Restate the listing below word for word, omitting any images.

[Collected material — start]

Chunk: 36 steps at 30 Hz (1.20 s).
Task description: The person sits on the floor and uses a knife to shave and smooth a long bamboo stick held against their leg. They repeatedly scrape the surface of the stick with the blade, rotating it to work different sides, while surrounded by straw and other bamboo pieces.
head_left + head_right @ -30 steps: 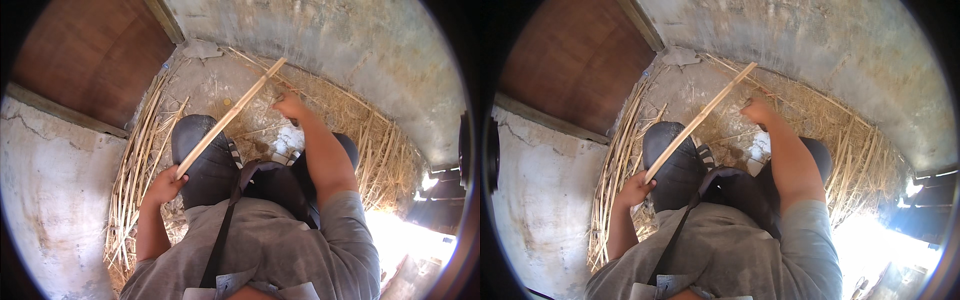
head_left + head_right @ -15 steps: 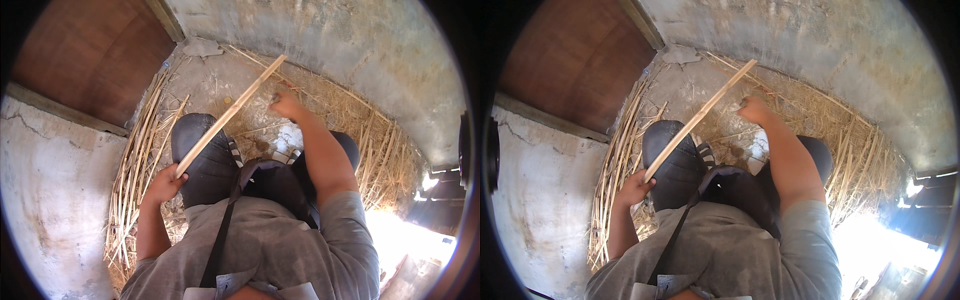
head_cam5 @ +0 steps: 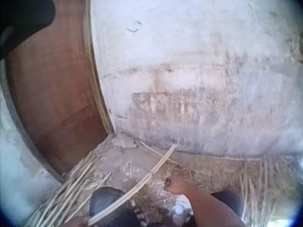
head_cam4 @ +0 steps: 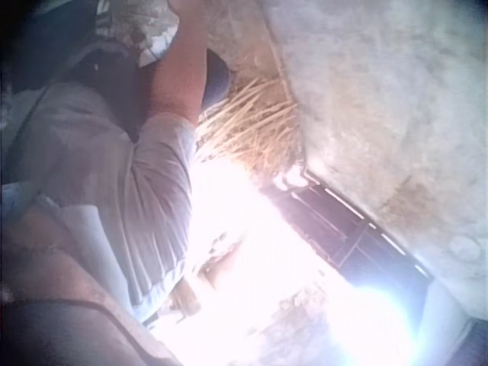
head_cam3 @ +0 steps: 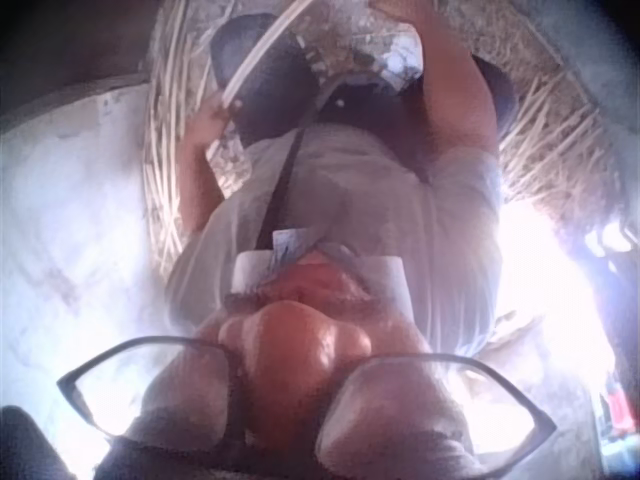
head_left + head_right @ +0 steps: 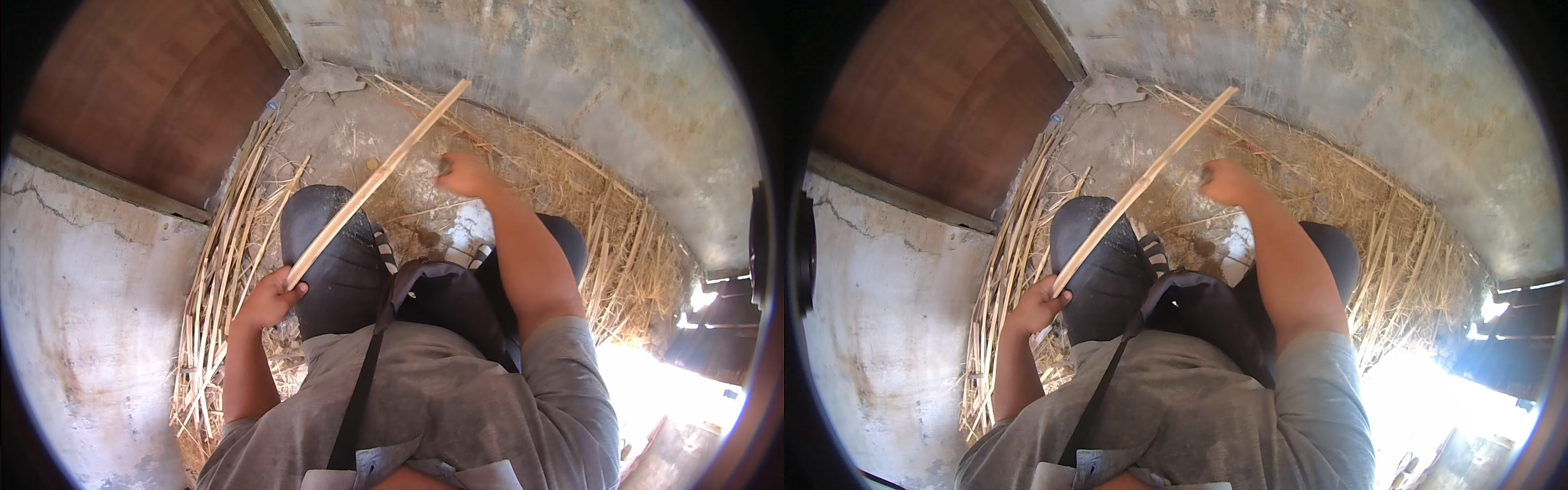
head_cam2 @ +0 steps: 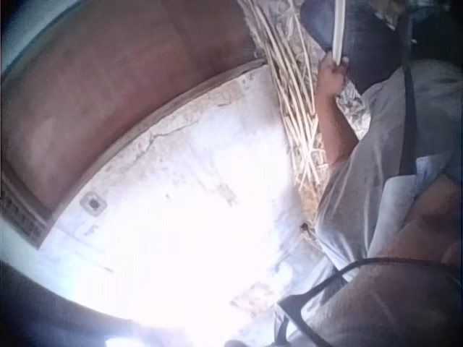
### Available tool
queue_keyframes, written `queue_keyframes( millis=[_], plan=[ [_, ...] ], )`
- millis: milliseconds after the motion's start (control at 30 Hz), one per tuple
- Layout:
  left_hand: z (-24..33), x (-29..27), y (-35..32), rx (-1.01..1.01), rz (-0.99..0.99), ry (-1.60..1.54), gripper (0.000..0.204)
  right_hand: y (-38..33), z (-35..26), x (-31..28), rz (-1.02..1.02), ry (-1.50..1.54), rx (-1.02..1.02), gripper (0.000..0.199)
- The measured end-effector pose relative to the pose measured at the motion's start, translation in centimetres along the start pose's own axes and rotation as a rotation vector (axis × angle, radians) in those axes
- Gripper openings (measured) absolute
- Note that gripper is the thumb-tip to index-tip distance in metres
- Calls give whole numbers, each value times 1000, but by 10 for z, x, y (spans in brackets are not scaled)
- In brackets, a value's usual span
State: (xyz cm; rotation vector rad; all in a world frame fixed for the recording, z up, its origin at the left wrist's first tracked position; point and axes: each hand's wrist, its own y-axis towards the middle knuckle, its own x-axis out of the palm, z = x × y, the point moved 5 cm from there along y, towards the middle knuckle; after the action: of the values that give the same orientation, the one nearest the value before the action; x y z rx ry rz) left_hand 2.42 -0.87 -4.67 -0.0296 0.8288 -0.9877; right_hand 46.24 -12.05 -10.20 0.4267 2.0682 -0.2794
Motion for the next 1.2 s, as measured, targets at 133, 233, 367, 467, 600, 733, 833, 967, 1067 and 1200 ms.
queue_keyframes(
  millis=[133, 233, 367, 467, 600, 733, 833, 967, 1067, 1200],
  plan=[
    [-12, 0, 3, -50, -32, -29, 24, 5, 38, -8, 79, 339, 319, 62],
    [7, -3, 0, -136, -81, 45, 19, -13, -31, -14, -76, 148, 199, 52],
    [7, -7, -5, -166, -89, 111, 17, -33, -112, 8, -329, -108, -204, 40],
    [0, -4, -5, -47, -25, -3, 22, -25, -100, -1, -272, -53, -253, 41],
    [3, -1, -3, -131, -35, -74, 21, 1, 4, -11, -48, 206, 214, 52],
    [2, -3, 0, -151, -81, -30, 17, -4, 2, -13, -45, 202, 210, 51],
    [0, -4, 1, -129, -62, 82, 17, -15, -57, 13, -208, 41, -74, 44],
    [3, -6, -10, -19, 95, 136, 28, -18, -100, 5, -286, -130, -184, 41],
    [-12, -3, -3, 6, 72, 116, 28, 2, -16, 7, -65, 99, 43, 46],
    [0, -6, -1, -47, 36, 141, 24, 3, 37, -11, -68, 343, 400, 55]
  ],
)
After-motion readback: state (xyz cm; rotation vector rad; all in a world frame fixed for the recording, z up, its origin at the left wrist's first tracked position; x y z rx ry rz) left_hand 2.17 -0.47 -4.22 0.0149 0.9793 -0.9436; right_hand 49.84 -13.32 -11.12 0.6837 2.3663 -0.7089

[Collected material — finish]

Written solution:
Chunk: 36 steps at 30 Hz (1.20 s).
Task description: The person sits on the floor and uses a knife to shave and smooth a long bamboo stick held against their leg. They repeatedly scrape the surface of the stick with the blade, rotating it to work different sides, while surrounded by straw and other bamboo pieces.
head_left + head_right @ -30 steps: 
head_left + head_right @ -15 steps: 
head_cam5 @ +0 steps: 
head_cam4 @ +0 steps: 
head_cam3 @ +0 steps: 
head_left + head_right @ +0 steps: 
head_cam2 @ +0 steps: 
### Available tool
queue_keyframes, written `queue_keyframes( millis=[_], plan=[ [_, ...] ], )`
- millis: milliseconds after the motion's start (control at 30 Hz), one per tuple
- Layout:
  left_hand: z (-24..33), x (-29..27), y (-35..32), rx (-1.01..1.01), rz (-0.99..0.99), ry (-1.60..1.54), gripper (0.000..0.204)
  right_hand: y (-38..33), z (-35..26), x (-31..28), rz (-1.02..1.02), ry (-1.50..1.54), rx (-1.02..1.02), gripper (0.000..0.199)
- The measured end-effector pose relative to the pose measured at the motion's start, translation in centimetres along the start pose's own axes and rotation as a rotation vector (axis × angle, radians) in those axes
- Gripper openings (measured) absolute
- Note that gripper is the thumb-tip to index-tip distance in metres
- Calls give whole numbers, each value times 1000, but by 10 for z, x, y (spans in brackets are not scaled)
- In brackets, a value's usual span
State: (xyz cm; rotation vector rad; all in a world frame fixed for the recording, z up, its origin at the left wrist's first tracked position; point and axes: each hand's wrist, its own y-axis towards the middle knuckle, its own x-axis out of the palm, z = x × y, the point moved 5 cm from there along y, towards the middle knuckle; after the action: of the values that give the same orientation, the one nearest the value before the action; x y z rx ry rz) left_hand 2.42 -0.87 -4.67 -0.0296 0.8288 -0.9877; right_hand 46.24 -12.05 -10.20 0.4267 2.0682 -0.2794
Motion for the next 1.2 s, as measured, targets at 133, 233, 367, 467, 600, 733, 833, 967, 1067 and 1200 ms.
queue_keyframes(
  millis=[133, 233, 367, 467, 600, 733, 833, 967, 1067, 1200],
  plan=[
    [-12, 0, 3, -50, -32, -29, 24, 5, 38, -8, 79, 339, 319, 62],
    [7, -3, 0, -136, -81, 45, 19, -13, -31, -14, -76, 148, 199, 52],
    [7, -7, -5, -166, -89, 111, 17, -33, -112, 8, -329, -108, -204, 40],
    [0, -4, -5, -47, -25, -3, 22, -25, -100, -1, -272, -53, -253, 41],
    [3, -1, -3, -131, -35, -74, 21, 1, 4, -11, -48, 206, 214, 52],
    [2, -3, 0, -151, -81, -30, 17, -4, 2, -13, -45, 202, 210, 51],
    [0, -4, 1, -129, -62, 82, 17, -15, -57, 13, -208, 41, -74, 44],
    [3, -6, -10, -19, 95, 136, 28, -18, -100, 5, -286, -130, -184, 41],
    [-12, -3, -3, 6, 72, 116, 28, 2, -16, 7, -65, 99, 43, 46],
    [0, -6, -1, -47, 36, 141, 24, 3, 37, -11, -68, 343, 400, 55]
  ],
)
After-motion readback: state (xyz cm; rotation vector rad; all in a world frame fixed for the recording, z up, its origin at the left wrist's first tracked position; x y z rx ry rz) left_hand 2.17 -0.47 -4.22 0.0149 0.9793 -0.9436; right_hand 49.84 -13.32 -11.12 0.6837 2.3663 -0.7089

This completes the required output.